— EXERCISE OBJECTIVE —
The listing that follows is to be output in full and without change.

==== SUPPLIED DATA ====

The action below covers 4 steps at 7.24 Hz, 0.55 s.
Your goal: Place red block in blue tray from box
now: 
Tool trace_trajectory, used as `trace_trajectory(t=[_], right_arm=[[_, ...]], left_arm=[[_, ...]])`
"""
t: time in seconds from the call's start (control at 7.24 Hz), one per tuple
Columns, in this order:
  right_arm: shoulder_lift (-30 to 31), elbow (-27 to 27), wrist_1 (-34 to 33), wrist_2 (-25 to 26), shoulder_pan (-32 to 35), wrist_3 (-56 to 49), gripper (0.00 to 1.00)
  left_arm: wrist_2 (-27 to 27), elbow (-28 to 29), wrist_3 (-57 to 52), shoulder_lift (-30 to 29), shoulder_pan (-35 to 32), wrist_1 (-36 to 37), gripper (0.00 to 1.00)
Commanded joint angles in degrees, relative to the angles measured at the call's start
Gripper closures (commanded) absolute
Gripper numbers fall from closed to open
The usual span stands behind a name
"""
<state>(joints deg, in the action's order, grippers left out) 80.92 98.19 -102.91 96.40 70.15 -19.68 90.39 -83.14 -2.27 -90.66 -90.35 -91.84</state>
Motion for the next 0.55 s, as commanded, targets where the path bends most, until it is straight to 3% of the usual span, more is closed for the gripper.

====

— ANSWER SECTION —
The action below covers 4 steps at 7.24 Hz, 0.55 s.
Your goal: Place red block in blue tray from box
now: 
Tool trace_trajectory, used as `trace_trajectory(t=[_], right_arm=[[_, ...]], left_arm=[[_, ...]])`
"""
t: time in seconds from the call's start (control at 7.24 Hz), one per tuple
Columns, in this order:
  right_arm: shoulder_lift (-30 to 31), elbow (-27 to 27), wrist_1 (-34 to 33), wrist_2 (-25 to 26), shoulder_pan (-32 to 35), wrist_3 (-56 to 49), gripper (0.00 to 1.00)
  left_arm: wrist_2 (-27 to 27), elbow (-28 to 29), wrist_3 (-57 to 52), shoulder_lift (-30 to 29), shoulder_pan (-35 to 32), wrist_1 (-36 to 37), gripper (0.00 to 1.00)
Commanded joint angles in degrees, relative to the angles measured at the call's start
Gripper closures (commanded) absolute
Gripper numbers fall from closed to open
The usual span stands behind a name
"""
<state>(joints deg, in the action's order, grippers left out) 80.92 98.19 -102.91 96.40 70.15 -19.68 90.39 -83.14 -2.27 -90.66 -90.35 -91.84</state>
Motion for the next 0.55 s, as commanded, targets where the path bends most, until it is straight to 3% of the usual span, more is closed for the gripper.

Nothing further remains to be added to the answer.